Research Programme KTI

The research programme of the Knowledge, Technology and Innovation (KTI) Group unites three central intersecting research lines: (1) making knowledge work; (2) configuring technology and society; and (3) co-designing responsible and sustainable innovations.

Research Themes

1. Making knowledge work

Knowledge about socio-environmental processes is produced by heterogenous stakeholders and linked to competing values, identities and worldviews.

This knowledge pluralism fundamentally affects how societies engage with domains such as food, health and the environment. At KTI, we address the challenges, opportunities, and processes of negotiating knowledge in inclusive development and innovation.
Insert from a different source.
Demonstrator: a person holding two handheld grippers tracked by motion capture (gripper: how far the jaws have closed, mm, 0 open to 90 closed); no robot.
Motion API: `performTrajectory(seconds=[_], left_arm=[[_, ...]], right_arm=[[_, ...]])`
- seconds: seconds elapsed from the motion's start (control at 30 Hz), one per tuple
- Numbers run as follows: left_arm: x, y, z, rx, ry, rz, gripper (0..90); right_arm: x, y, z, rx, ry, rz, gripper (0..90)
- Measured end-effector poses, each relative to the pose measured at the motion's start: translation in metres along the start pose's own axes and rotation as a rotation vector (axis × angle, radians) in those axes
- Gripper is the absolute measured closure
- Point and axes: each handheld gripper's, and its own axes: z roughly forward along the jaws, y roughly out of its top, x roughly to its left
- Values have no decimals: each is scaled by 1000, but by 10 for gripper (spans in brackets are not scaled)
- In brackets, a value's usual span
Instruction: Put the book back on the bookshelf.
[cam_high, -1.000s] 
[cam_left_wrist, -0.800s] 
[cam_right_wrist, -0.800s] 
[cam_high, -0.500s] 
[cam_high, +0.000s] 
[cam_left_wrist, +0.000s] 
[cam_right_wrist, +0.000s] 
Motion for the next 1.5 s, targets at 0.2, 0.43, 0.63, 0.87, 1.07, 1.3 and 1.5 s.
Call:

In part, this is about the process of knowledge production, in which we not only study how knowledge is produced by different stakeholders but focus on the challenge of “making knowledge work” in a variety of settings and through different forms of stakeholder interactions. Current research at KTI focuses on domains such as indigenous seed systems, pest management, nature conservation and renewable energy. Our projects situate these concrete negotiations of knowledge diversity in wider ethical, epistemological and ontological debates to contribute to critical reflexivity of actors in practices of making knowledge work. Other projects study how knowledge diffuses and how it is translated and communicated by different actors, such as extension agencies, advisory services and other intermediaries. At KTI, we develop new research lines that contribute to societal impact through multi-stakeholder engagement with local knowledge in action research in order to stimulate learning, inclusive innovation and transformative change, while intervening in theoretical debates about knowledge diversity and transdisciplinary design.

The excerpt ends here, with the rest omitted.